▸ What you will do
Your task is to copy every line below that contains the word "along".

▸ Data extract
────
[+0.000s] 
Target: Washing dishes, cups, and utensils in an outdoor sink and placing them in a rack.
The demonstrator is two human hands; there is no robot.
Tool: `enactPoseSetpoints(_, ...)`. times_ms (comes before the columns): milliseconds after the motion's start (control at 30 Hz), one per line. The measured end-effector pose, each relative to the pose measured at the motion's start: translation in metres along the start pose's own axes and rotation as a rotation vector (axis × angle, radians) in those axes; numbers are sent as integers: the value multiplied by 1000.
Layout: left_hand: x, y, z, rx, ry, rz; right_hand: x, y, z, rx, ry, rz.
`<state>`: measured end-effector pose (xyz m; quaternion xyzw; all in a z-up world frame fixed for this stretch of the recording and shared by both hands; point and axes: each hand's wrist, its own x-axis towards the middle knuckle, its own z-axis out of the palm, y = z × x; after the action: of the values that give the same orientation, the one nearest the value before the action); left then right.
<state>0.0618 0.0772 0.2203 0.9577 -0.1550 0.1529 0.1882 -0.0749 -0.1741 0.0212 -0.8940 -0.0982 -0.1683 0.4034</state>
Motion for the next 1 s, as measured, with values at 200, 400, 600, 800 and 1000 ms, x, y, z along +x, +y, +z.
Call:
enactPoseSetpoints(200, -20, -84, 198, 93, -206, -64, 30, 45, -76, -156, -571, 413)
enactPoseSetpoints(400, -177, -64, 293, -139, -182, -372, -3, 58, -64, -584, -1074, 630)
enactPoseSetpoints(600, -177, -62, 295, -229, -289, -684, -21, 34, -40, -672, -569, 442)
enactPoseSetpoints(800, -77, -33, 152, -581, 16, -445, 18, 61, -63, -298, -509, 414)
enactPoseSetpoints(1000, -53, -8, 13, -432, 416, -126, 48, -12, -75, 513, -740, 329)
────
▸ Answer area
Tool: `enactPoseSetpoints(_, ...)`. times_ms (comes before the columns): milliseconds after the motion's start (control at 30 Hz), one per line. The measured end-effector pose, each relative to the pose measured at the motion's start: translation in metres along the start pose's own axes and rotation as a rotation vector (axis × angle, radians) in those axes; numbers are sent as integers: the value multiplied by 1000.
Motion for the next 1 s, as measured, with values at 200, 400, 600, 800 and 1000 ms, x, y, z along +x, +y, +z.

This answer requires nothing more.